News Feature | January 10, 2017

Orthofix Snags FDA Approval, CE Mark For ‘Smart' Bone Growth Stimulation

By Suzanne Hodsden

orthofix stimulators
Next-generation SpinalStim and CervicalStim bone growth stimulators developed by Orthofix. Image courtesy of Business Wire

Orthofix announced both FDA and CE Mark approvals for its next-generation CervicalStim and SpinalStim bone growth stimulators (BGS), non-invasive devices that use low-level pulsed electromagnetic fields (PEMF) to enhance the healing process following orthopedic fusion surgeries. The technology now offers companion smart technology — Stim onTrack — designed to promote patient compliance with prescribed therapy and to transmit real-time compliance data to physicians.

Bone growth stimulators can be used internally (implanted) or externally in high-risk cases where surgical bone fusions are not expected to heal correctly, such as in patients who have had previous fusion surgeries that failed. External devices are less invasive, but require the patient to use as prescribed between two and nine hours per day, for three to nine months following surgery. 

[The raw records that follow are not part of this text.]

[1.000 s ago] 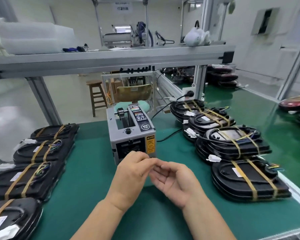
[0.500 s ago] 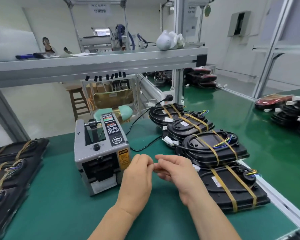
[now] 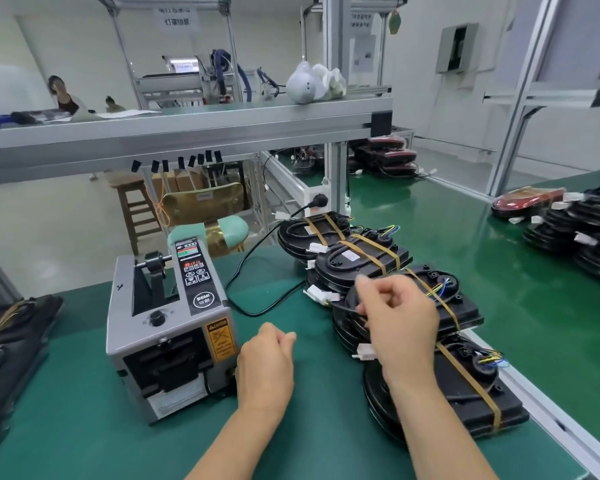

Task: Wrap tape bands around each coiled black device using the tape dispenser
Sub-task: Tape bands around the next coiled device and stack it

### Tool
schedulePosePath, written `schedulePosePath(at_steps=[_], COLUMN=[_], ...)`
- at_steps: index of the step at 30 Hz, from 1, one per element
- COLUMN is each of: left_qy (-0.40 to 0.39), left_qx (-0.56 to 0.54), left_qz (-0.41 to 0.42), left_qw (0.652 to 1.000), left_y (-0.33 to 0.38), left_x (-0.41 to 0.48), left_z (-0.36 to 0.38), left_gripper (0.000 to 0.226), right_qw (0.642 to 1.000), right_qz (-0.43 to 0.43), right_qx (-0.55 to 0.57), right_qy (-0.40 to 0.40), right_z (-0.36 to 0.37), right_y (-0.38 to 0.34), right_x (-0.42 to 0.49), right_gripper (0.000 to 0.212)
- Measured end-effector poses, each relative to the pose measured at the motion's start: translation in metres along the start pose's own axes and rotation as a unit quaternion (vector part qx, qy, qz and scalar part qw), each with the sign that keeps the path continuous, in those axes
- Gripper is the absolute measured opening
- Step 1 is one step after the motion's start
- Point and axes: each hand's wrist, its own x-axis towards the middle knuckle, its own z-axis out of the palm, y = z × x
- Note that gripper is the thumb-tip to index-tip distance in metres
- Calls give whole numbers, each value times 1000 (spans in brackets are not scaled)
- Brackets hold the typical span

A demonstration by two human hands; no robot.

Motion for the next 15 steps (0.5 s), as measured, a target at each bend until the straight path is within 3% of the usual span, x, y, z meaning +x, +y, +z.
schedulePosePath(at_steps=[2,4,5,8,9,11,15], left_qy=[-8,-15,-14,-23,-25,-26,-29], left_qx=[31,33,6,-84,-92,-95,-115], left_qz=[-4,-21,-32,-69,-75,-82,-78], left_qw=[999,999,999,994,993,992,990], left_y=[3,6,6,9,9,8,8], left_x=[0,3,4,8,9,9,5], left_z=[2,3,3,4,4,4,4], left_gripper=[35,41,40,24,20,20,16], right_qw=[992,974,960,908,907,920,939], right_qz=[-85,-126,-111,35,83,142,137], right_qx=[-71,-173,-249,-416,-412,-361,-310], right_qy=[63,78,68,-1,-22,-55,-57], right_z=[-14,-30,-37,-63,-69,-76,-77], right_y=[-2,1,5,19,22,28,33], right_x=[14,34,45,76,81,86,87], right_gripper=[21,11,15,66,77,77,64])
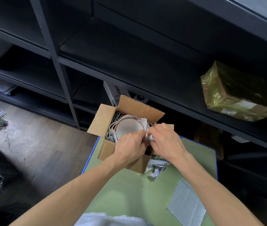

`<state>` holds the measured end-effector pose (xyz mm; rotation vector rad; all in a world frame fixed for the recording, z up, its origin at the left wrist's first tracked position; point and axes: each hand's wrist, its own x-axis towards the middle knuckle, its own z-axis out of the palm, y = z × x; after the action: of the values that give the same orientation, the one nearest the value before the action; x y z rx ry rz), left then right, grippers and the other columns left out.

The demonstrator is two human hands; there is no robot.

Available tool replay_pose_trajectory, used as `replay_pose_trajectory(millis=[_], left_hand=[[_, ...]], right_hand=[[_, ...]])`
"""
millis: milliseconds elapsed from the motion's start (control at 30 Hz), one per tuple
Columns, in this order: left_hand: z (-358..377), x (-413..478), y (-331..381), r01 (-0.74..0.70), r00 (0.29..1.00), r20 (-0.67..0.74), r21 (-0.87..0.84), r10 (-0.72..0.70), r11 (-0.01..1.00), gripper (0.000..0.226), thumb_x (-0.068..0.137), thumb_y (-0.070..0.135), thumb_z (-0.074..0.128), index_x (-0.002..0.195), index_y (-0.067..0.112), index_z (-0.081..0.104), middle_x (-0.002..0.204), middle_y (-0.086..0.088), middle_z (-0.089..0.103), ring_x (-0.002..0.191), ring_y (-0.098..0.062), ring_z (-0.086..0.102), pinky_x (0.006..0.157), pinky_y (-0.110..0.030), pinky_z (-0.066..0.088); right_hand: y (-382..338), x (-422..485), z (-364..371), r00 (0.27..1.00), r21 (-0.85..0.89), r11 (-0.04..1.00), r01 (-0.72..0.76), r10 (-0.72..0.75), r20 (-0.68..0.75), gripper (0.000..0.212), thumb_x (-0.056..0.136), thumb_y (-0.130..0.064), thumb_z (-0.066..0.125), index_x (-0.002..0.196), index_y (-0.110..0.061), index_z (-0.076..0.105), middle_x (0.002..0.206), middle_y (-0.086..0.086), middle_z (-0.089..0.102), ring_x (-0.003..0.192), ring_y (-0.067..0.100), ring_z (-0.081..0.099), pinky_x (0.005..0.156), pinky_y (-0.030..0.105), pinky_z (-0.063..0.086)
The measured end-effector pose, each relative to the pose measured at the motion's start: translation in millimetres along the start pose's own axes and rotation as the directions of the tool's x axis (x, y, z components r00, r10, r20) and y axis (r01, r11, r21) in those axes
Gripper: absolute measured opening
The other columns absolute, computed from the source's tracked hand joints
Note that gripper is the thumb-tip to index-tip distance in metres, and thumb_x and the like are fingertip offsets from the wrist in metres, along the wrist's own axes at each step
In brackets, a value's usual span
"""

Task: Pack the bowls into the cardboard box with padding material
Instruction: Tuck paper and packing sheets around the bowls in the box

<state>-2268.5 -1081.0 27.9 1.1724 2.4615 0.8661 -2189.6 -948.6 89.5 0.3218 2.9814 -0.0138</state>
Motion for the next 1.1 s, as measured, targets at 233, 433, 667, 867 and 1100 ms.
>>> replay_pose_trajectory(millis=[233, 433, 667, 867, 1100], left_hand=[[-1, 0, -1, 0.005, 1.000, 0.010, -0.016, -0.005, 1.000, 0.011, 0.088, 0.027, 0.049, 0.089, 0.017, 0.050, 0.079, -0.002, 0.065, 0.067, -0.032, 0.056, 0.054, -0.034, 0.034], [-2, -1, 1, 0.006, 1.000, 0.011, -0.012, -0.006, 1.000, 0.018, 0.092, 0.035, 0.049, 0.089, 0.018, 0.048, 0.078, -0.001, 0.064, 0.063, -0.029, 0.050, 0.054, -0.034, 0.033], [-4, -2, 1, 0.028, 1.000, 0.010, -0.013, -0.028, 1.000, 0.010, 0.093, 0.027, 0.047, 0.091, 0.019, 0.042, 0.071, 0.002, 0.053, 0.062, -0.029, 0.044, 0.054, -0.034, 0.027], [-5, -4, 3, -0.012, 1.000, -0.028, 0.013, 0.012, 1.000, 0.025, 0.093, 0.019, 0.047, 0.117, 0.016, 0.040, 0.058, 0.006, 0.040, 0.055, -0.030, 0.041, 0.044, -0.033, 0.014], [-5, -2, 0, -0.043, 0.999, -0.032, -0.085, 0.040, 0.995, 0.015, 0.098, 0.021, 0.045, 0.111, 0.023, 0.039, 0.060, 0.007, 0.041, 0.058, -0.029, 0.048, 0.048, -0.034, 0.031]], right_hand=[[-9, 2, 10, 0.999, -0.039, 0.998, -0.047, 0.047, 0.000, 0.020, 0.077, -0.014, 0.068, 0.097, -0.014, 0.065, 0.087, 0.003, 0.064, 0.094, 0.027, 0.054, 0.068, 0.034, 0.042], [-4, 0, 1, 0.997, 0.104, 0.992, -0.073, 0.070, 0.027, 0.022, 0.087, -0.018, 0.064, 0.109, -0.018, 0.065, 0.101, 0.002, 0.064, 0.110, 0.021, 0.051, 0.081, 0.032, 0.044], [-13, -1, 14, 0.993, 0.031, 0.993, -0.112, 0.113, -0.023, 0.010, 0.078, -0.010, 0.068, 0.087, -0.014, 0.064, 0.076, 0.001, 0.062, 0.090, 0.026, 0.054, 0.062, 0.031, 0.032], [-10, -10, 11, 0.986, 0.103, 0.987, -0.120, 0.130, -0.104, 0.014, 0.078, -0.017, 0.070, 0.092, -0.018, 0.070, 0.089, -0.004, 0.066, 0.090, 0.023, 0.053, 0.069, 0.036, 0.048], [-15, -3, 19, 0.985, 0.101, 0.982, -0.158, 0.164, -0.055, 0.019, 0.080, -0.011, 0.067, 0.098, -0.018, 0.070, 0.081, -0.004, 0.065, 0.090, 0.022, 0.050, 0.064, 0.033, 0.040]])
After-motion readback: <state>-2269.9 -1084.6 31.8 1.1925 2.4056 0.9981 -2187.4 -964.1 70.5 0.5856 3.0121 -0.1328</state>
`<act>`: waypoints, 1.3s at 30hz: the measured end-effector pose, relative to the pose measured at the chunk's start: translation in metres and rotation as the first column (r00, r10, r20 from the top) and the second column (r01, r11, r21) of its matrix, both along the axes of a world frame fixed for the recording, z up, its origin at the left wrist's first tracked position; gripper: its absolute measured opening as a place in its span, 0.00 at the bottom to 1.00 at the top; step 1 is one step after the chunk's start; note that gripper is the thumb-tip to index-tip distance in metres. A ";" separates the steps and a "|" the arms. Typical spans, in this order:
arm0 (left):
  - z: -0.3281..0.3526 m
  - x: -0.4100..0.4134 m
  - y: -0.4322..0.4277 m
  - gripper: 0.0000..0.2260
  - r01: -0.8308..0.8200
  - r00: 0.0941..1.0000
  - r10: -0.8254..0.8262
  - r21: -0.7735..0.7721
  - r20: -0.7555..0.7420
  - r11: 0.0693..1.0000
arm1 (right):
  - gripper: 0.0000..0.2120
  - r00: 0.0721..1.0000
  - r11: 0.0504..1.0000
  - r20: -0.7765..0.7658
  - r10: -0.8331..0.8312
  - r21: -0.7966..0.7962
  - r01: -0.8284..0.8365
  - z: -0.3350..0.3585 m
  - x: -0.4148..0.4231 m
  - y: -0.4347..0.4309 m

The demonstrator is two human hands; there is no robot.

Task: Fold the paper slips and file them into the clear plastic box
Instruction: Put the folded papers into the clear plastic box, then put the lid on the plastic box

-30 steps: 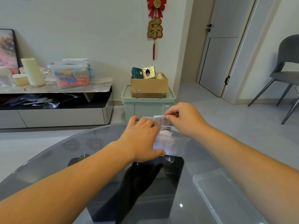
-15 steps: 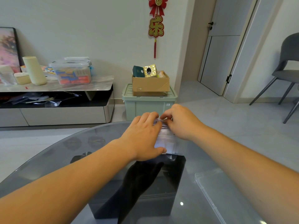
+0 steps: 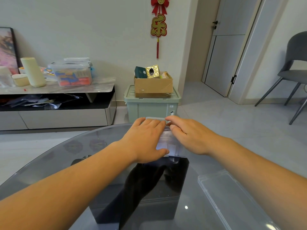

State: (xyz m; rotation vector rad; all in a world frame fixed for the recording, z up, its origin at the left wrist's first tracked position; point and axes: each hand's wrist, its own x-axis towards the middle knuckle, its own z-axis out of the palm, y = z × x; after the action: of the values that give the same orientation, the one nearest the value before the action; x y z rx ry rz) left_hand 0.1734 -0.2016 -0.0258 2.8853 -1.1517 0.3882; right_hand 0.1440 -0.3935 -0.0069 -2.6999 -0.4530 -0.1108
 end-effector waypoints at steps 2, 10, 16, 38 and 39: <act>0.000 0.000 0.001 0.35 0.002 1.000 -0.002 0.007 0.001 1.000 | 0.22 0.999 0.999 -0.038 -0.023 -0.027 0.022 0.000 0.001 -0.001; 0.002 0.001 -0.003 0.35 -0.032 0.999 0.033 0.053 -0.031 0.998 | 0.17 0.999 0.999 -0.003 0.034 -0.032 -0.035 -0.005 0.003 0.000; 0.008 -0.002 0.000 0.45 -0.075 0.992 0.081 0.068 -0.095 0.995 | 0.24 0.994 0.998 0.100 0.035 0.042 -0.040 -0.005 -0.005 0.001; 0.027 -0.099 0.009 0.25 -0.163 0.948 0.153 -0.012 -0.280 0.987 | 0.33 0.899 0.753 -0.368 -0.238 0.515 0.410 -0.004 -0.155 0.005; 0.028 -0.107 0.010 0.24 -0.177 0.946 0.164 -0.022 -0.281 0.984 | 0.30 0.896 0.732 -0.381 -0.229 0.538 0.417 -0.001 -0.159 0.011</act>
State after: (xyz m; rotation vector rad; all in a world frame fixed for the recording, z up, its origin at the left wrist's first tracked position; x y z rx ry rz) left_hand 0.0663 -0.1911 0.0021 2.8856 -0.8412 0.0057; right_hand -0.0149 -0.3828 -0.0081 -2.0657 0.1508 0.0425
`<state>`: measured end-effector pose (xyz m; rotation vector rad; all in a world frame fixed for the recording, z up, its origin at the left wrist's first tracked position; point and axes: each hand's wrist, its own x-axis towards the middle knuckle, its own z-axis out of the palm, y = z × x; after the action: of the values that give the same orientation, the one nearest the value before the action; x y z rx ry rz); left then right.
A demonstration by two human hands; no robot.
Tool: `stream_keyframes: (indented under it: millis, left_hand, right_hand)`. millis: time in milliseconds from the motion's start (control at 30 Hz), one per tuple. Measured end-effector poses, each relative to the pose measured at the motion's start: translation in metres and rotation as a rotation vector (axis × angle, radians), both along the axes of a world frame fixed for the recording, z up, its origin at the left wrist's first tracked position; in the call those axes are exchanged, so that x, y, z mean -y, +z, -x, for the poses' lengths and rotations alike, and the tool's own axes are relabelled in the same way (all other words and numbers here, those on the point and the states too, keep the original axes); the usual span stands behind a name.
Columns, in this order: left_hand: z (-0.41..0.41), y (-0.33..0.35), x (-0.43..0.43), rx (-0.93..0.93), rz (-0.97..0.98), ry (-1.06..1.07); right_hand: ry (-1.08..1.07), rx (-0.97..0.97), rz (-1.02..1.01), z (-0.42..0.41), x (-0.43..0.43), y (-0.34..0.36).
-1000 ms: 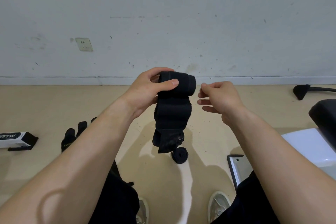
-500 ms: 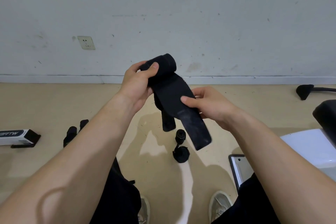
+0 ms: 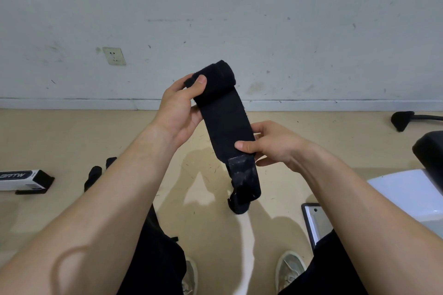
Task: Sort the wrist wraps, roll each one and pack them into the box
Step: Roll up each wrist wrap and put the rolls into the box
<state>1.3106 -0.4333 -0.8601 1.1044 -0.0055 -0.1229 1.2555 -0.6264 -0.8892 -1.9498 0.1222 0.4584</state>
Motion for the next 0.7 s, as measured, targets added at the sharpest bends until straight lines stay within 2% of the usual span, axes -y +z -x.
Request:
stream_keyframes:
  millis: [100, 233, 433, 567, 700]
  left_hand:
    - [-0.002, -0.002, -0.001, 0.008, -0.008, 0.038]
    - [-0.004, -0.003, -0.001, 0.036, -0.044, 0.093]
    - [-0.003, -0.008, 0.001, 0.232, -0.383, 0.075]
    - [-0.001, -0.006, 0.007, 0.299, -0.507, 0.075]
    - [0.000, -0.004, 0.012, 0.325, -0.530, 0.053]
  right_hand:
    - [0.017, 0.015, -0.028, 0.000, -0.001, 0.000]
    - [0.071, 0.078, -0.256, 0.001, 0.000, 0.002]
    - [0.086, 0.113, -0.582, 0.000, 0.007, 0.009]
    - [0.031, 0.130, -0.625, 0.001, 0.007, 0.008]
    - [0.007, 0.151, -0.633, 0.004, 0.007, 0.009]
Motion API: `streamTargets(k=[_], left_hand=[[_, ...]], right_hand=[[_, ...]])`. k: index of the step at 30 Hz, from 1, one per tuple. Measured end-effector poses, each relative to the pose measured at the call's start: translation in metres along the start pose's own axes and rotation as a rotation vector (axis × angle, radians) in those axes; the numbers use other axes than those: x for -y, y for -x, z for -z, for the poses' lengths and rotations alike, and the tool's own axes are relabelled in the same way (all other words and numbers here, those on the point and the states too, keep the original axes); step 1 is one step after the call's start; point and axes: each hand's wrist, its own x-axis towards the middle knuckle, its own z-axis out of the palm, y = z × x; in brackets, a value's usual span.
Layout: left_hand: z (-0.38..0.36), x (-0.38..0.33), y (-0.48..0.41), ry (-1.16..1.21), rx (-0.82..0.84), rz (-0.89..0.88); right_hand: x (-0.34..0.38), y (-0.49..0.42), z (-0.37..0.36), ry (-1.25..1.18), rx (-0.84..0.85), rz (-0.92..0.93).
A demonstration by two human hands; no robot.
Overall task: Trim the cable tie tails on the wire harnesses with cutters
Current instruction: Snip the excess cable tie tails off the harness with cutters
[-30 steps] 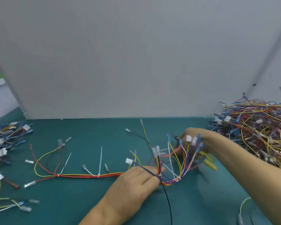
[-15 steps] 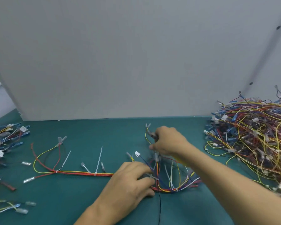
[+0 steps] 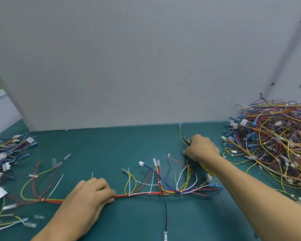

Orthofix first introduced SpinalStim in 1990, and the company reports clinical success rates of over 92 percent when the device is used post-operatively and is the only device of its kind approved by the FDA for the non-surgical treatment of failed lumbar fusions. Likewise, CervicalStim, introduced in 2004, is the only FDA-approved non-invasive, adjunctive treatment option for cervical fusion, and has demonstrated a clinical success rate of 84 percent.

Next-generation BioStim technology includes a new application for mobile devices, which provides updates and reminders that assist patients in complying with their therapy, said the company in a press release. The app, which is available for free through ITunes, also transmits data to physicians who can follow their patient’s adherence with real-time data. Additional features improve the fit of the devices and their ease of use.

“Patient recovery is often dependent on how well they follow the prescription for the device,” said James Ryaby, chief scientific officer at Orthofix. “Equipping patients with a mobile app to help them adhere to their prescription is an excellent addition to this system while simultaneously enhancing post-surgical care by giving physicians additional data to help personalize follow-up protocols.”

Brad Niemann, president of the Orthofix BioStim strategic business unit, commented that company’s goal is to “redefine the recovery experience”  and to continue working with physicians to improve patient outcomes.

In a recent report by Future Market Insights, analysts project the market for bone growth stimulators will reach $2.5 billion by 2025. The report attributes growth to expanding applications in sports medicine and the increasing economic costs of disability.

The healthcare industry’s recent transition towards value-based care and the advancement of telehealth solutions has intensified pressure on device developers to look at the entire continuum of care for delivery models that extend beyond the hospital. According to a report by Frost and Sullivan, remote patient monitoring systems (RPM) are positioned to thrive, and Allied Market Research projects a $2.13 billion market by 2022.

“As patients further embrace their transition from passive healthcare recipients to empowered consumers, med tech manufacturers must consider both the clinician and the end user in solution designs,” wrote analysts from PwC in a recent MDO guest column. “Products and services designed to integrate seamlessly into the physician workflow…are more likely to be adopted.”